__Task objective__:
Within the listing that follows, how many lines contain the word "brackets"? Only the number is wanted.

__Data block__:
....

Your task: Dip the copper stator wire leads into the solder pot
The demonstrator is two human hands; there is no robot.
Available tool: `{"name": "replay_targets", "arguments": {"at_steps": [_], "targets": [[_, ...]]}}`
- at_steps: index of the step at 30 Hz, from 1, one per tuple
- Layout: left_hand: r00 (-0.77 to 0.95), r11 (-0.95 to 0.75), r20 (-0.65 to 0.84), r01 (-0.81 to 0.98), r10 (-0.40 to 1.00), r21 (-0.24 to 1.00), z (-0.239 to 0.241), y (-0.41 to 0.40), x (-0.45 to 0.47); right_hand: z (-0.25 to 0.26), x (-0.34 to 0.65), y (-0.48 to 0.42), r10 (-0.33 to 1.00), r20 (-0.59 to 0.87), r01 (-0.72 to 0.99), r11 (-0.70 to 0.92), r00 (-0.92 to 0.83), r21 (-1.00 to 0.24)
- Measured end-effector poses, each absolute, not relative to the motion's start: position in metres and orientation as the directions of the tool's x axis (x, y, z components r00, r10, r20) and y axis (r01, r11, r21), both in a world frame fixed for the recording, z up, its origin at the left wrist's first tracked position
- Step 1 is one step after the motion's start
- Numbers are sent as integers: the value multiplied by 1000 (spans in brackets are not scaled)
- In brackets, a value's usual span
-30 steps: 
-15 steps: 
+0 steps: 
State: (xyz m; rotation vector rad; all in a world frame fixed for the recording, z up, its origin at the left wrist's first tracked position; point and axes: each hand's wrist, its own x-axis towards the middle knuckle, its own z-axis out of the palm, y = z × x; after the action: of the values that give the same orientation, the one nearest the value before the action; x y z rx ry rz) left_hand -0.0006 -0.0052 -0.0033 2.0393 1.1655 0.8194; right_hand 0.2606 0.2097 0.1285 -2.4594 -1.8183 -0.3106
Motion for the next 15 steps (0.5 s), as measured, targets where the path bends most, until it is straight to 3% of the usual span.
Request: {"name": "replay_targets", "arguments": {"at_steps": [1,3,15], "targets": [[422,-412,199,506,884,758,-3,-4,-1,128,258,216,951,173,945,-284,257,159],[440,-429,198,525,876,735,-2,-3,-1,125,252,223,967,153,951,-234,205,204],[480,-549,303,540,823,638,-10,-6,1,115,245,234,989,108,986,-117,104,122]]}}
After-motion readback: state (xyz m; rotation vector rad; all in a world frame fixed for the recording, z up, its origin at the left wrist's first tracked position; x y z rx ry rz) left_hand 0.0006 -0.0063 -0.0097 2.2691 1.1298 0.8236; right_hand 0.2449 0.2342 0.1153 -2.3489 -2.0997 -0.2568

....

__Answer to the problem__:
2